Problem statement: Starting at the line that contains "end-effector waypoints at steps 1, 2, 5" and ending at the line that contains "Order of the", the lines below are to be given again exactly, with nothing added.
*** Raw data ***
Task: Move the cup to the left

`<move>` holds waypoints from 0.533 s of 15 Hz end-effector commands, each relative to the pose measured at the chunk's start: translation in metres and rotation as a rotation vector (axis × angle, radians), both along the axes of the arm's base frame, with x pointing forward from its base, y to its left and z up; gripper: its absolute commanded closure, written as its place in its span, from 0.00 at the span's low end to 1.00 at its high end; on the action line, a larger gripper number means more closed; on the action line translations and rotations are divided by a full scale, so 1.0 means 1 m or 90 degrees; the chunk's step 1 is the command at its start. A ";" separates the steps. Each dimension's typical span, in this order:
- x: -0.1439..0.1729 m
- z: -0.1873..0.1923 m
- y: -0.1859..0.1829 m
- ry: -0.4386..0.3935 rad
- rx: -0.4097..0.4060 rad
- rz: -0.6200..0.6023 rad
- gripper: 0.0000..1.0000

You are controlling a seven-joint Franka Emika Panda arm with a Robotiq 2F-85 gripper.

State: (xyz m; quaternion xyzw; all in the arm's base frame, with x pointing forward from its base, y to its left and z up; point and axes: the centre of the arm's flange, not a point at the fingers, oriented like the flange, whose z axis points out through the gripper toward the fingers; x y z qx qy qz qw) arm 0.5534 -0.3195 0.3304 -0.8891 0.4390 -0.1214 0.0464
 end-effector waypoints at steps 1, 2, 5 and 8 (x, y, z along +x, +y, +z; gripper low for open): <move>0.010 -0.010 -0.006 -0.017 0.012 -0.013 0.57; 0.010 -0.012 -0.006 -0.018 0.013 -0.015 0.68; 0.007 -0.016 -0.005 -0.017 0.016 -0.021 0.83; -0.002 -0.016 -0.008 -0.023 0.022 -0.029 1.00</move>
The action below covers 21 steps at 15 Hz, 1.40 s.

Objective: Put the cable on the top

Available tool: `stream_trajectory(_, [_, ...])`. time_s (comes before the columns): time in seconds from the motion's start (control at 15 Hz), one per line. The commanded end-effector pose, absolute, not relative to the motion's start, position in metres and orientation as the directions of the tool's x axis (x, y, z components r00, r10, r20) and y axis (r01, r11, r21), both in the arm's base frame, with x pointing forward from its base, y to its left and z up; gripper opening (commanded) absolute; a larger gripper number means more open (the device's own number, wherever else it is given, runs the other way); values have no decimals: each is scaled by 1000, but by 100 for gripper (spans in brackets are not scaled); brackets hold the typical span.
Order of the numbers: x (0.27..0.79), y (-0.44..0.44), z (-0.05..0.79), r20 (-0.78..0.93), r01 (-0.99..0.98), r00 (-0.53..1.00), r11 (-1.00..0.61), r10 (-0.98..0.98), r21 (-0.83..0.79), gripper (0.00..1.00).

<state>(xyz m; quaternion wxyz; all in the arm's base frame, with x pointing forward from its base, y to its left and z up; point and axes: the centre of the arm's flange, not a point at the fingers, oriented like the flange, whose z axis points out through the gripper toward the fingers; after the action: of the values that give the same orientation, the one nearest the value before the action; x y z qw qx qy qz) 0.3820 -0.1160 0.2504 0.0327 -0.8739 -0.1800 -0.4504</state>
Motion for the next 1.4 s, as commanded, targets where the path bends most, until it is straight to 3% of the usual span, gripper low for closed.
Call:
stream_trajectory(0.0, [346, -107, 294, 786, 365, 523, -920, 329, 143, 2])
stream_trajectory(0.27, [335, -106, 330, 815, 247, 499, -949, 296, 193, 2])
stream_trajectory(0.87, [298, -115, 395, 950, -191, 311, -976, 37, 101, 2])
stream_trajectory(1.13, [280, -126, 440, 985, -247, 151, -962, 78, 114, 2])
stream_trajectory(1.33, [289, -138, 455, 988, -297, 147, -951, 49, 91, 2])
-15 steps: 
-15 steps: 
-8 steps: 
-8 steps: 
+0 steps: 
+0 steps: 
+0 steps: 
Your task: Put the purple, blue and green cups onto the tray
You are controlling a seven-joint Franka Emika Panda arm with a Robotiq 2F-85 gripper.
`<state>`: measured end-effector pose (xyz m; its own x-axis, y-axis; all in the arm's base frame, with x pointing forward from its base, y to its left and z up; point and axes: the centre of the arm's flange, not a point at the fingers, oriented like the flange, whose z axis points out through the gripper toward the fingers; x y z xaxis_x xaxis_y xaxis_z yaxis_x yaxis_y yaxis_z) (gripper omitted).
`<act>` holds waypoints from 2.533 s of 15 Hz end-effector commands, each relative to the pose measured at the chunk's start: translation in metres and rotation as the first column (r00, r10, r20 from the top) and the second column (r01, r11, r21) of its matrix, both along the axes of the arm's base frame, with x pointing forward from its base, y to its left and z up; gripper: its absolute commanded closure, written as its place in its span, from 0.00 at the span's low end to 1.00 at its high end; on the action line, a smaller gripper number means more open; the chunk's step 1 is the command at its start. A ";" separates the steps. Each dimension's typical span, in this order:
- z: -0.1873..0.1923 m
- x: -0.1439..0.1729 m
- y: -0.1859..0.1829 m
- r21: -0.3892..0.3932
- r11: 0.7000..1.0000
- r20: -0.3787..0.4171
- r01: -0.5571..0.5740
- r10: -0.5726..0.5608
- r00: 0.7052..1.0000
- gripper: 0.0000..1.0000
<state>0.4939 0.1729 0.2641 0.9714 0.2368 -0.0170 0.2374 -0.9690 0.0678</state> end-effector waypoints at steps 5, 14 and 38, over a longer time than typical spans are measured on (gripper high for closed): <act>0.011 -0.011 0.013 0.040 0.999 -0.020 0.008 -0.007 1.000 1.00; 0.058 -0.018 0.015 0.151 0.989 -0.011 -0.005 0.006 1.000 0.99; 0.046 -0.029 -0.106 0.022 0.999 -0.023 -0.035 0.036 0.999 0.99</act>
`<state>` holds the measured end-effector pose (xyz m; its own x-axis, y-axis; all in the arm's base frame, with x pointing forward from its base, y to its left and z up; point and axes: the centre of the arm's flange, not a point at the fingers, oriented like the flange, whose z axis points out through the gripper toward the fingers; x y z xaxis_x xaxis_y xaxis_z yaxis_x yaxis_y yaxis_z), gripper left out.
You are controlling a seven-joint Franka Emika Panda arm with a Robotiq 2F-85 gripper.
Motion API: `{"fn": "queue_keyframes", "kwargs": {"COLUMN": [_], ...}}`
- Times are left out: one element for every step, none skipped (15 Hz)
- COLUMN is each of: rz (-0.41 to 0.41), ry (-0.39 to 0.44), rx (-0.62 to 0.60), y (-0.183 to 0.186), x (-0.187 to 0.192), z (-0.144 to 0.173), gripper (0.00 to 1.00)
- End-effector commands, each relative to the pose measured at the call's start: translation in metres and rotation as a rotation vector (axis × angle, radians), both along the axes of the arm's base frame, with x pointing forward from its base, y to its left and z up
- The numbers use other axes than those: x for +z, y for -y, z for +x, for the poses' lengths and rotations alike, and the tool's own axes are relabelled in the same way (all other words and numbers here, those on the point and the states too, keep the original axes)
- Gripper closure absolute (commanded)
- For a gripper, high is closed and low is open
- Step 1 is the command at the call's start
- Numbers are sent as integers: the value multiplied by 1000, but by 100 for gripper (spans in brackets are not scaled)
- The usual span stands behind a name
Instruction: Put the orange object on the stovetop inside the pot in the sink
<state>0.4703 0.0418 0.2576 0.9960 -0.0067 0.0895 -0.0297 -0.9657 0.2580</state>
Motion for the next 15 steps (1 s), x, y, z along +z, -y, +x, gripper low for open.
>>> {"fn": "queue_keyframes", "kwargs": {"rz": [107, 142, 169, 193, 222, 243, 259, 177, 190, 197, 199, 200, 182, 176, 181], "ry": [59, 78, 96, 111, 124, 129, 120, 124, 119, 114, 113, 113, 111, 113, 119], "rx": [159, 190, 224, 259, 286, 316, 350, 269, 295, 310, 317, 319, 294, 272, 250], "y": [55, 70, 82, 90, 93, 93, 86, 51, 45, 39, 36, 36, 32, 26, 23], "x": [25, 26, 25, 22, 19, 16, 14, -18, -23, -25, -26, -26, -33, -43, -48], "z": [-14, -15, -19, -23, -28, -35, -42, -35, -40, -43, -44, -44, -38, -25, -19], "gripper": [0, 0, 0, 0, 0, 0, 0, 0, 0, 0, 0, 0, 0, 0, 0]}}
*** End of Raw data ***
Your solution:
 end-effector waypoints at steps 1, 2, 5 and 8 (x, y, z along +x, +y, +z; gripper low for open): <move>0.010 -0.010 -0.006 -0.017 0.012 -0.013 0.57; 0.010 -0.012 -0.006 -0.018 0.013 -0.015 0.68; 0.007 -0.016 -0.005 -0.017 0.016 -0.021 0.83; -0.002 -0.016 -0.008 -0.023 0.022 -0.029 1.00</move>
The action below covers 21 steps at 15 Hz, 1.40 s.

Objective: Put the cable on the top

Available tool: `stream_trajectory(_, [_, ...])`. time_s (comes before the columns): time in seconds from the motion's start (control at 15 Hz), one per line. The commanded end-effector pose, absolute, not relative to the motion's start, position in metres and orientation as the directions of the tool's x axis (x, y, z components r00, r10, r20) and y axis (r01, r11, r21), both in the arm's base frame, with x pointing forward from its base, y to its left and z up; gripper opening (commanded) absolute; a larger gripper number means more open (the device's own number, wherever else it is given, runs the other way); values have no decimals: each is scaled by 1000, but by 100 for gripper (spans in brackets are not scaled); brackets hold the typical span.
Order of the numbers: x (0.27..0.79), y (-0.44..0.44), z (-0.05..0.79), r20 (-0.78..0.93), r01 (-0.99..0.98), r00 (-0.53..1.00), r11 (-1.00..0.61), r10 (-0.98..0.98), r21 (-0.83..0.79), gripper (0.00..1.00).

This concludes the answer.